YTW debuted this summer with a promising pilot, but fearlessly strutted into “double take” territory soon there after as the series began to exude a quality rarely seen in a rookie sitcom: poise. The series radiates confidence with an unflinching comprehension of its own unique point of view while defiantly refusing to pander to anything other than its own ethos. Sitcom chemistry may not be an exact science, but creator Stephen Falk and the casting department went straight up Louis Pasteur mode on You’re the Worst.

“FX let me cast the best actors I could find, rather than pressure me to go for ‘names’ or even anyone really recognizable,” Falk recently told TVGuide.com.

The results speak for themselves. Despite their duplicitous nature, Jimmy and Gretchen are inherently likable characters. Their flaws aren’t one-dimensional fodder for the sake of sitcom conflict — their shortcomings are rooted in that old relatable chestnut known as insecurity. Chris Geere and Aya Cash, the actors who portray Jimmy and Gretchen, nimbly oscillate between humor and heart with the nuanced depth typically reserved for the Sundance darling du jour.

Desmin Borges and Kether Donohue round out the ensemble as Edgar and Lindsay, respectively. There’s an old sitcom adage that “every character in an ensemble should be capable of being the lead in the show” — this is a principle YTW not only follows but subsumes. Edgar and Lindsay provide the requisite sounding board for their counterparts, but they contribute that function while being fully-developed characters, complete with their own independent issues. Every character that inhabits this universe, from recumbent bicycle enthusiast Paul to architecture aficionado Sam, is a three-dimensional character that refuses to be content to just occasionally occupy the same real estate as Gretchen and Jimmy.

I may not realistically want to be close friends with these characters, but I’d absolutely want to be casually acquainted with them. You don’t necessarily need people like this in your life, but you kind of want them around every now and again. Sometimes the straw that stirs the drink makes the cocktail that much more appetizing.

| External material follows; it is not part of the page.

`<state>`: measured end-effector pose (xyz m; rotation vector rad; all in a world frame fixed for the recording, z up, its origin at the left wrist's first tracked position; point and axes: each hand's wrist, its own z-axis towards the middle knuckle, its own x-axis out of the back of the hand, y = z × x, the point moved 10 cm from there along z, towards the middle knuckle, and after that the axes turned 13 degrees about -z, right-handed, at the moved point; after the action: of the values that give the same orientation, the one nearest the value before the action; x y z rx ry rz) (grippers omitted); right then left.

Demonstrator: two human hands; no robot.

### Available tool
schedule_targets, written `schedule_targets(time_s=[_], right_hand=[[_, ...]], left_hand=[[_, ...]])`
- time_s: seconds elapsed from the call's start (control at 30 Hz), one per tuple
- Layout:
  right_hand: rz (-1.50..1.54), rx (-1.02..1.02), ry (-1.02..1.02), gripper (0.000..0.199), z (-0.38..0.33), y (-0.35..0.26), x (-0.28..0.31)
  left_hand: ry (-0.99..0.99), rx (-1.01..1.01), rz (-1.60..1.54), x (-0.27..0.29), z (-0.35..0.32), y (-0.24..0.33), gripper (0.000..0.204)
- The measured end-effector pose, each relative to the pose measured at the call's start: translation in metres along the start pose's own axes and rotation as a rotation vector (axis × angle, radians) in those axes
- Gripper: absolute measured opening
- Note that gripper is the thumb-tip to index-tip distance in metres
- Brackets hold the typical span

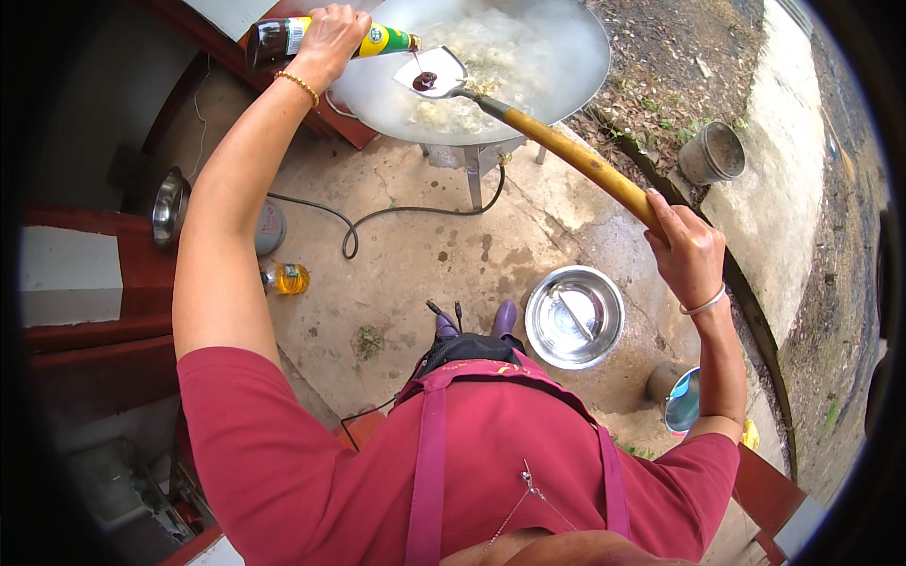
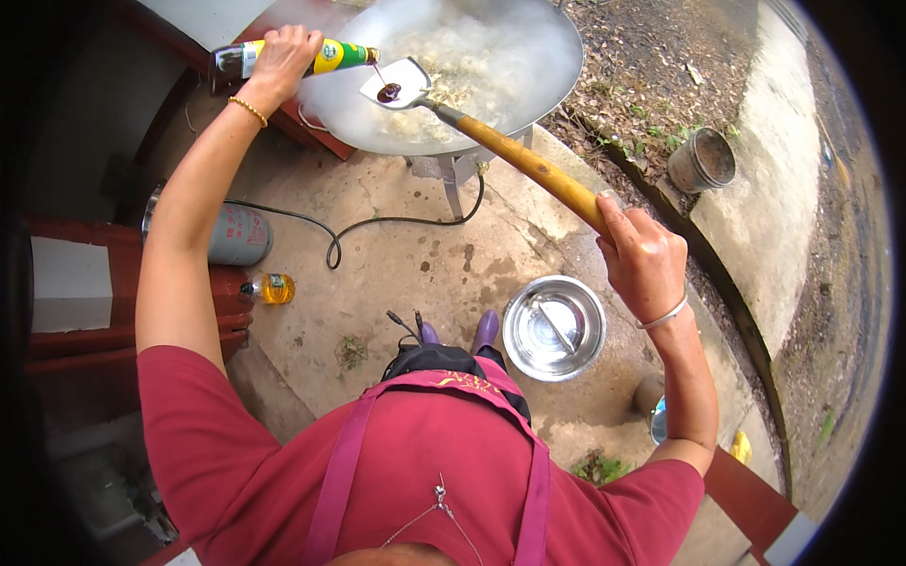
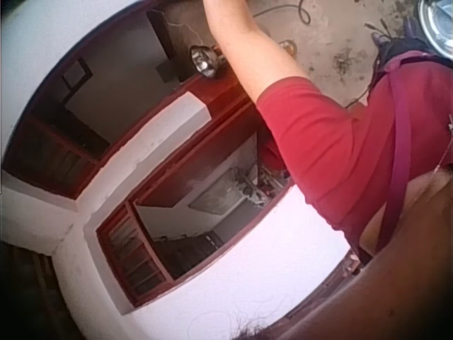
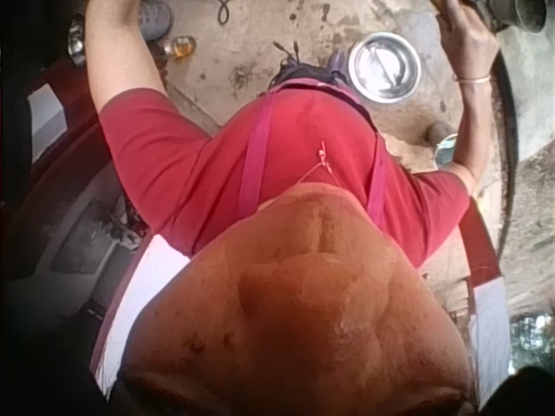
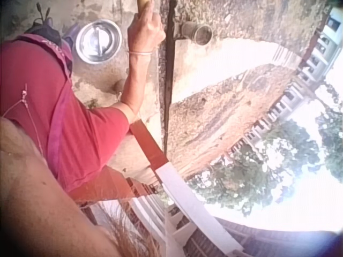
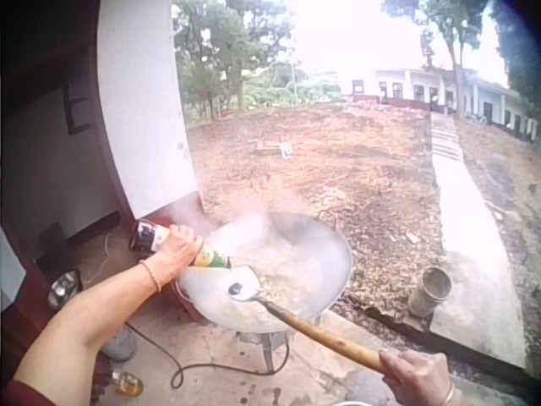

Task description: The person chops garlic on a cutting board, then moves to an outdoor wok to stir-fry the garlic. They add a dark liquid seasoning and diced red peppers, stirring continuously.

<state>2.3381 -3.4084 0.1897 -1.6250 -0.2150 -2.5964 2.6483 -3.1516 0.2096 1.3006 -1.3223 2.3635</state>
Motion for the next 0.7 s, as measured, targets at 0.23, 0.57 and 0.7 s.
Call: schedule_targets(time_s=[0.23, 0.57, 0.7], right_hand=[[-0.006, 0.004, -0.001, 0.048, 0.0, 0.0, -0.004], [0.014, 0.004, 0.012, 0.046, 0.001, 0.002, -0.007], [0.016, -0.002, 0.016, 0.046, 0.002, 0.003, -0.008]], left_hand=[[0.01, -0.03, 0.075, 0.003, 0.008, -0.002, 0.033], [0.043, -0.083, 0.149, 0.007, 0.014, 0.001, 0.042], [0.004, -0.138, 0.192, 0.011, 0.02, 0.009, 0.038]])
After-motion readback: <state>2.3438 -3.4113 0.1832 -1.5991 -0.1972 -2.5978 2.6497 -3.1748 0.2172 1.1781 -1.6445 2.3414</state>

You’re the Worst’s charming combination of witty banter, anti-social rants, and idiosyncratic pop-culture diatribes is a key component to its success, but what makes this series truly unique is the way it deftly balances its acerbic edge with a stealthy optimistic soul. Gretchen and Jimmy are damaged not shattered. Bent not broken. Both characters, despite their plethora of interpersonal maladies, are battling against their own jaded nature in an attempt to make this relationship work. Love, in the absolute best and worst way possible, is both messy and absurd. YTW doesn’t inauthentically celebrate this notion as much as it realistically embraces it.

YTW is very much like the day drinking the series ever so reveres: a little dangerous, oddly exhilarating, and intoxicatingly unpredictable. To borrow a phrase from ‘90s R&B parlance, it’s straight up CrazySexyCool. The writer in me wants to commend this trenchant new series for its refusal to conform to traditional rom-com precepts, but the television fan at my core, the one who missed a birthday party to watch Salute Your Shorts and set his VCR to record Simpsons reruns while away at summer camp, just wants to nudge you in its direction and emphatically recommend this amazing series because in terms of sitcoms, you can’t do much better than You’re the Worst.

The season finale of You’re the Worst airs tonight at 10:30 pm on FX.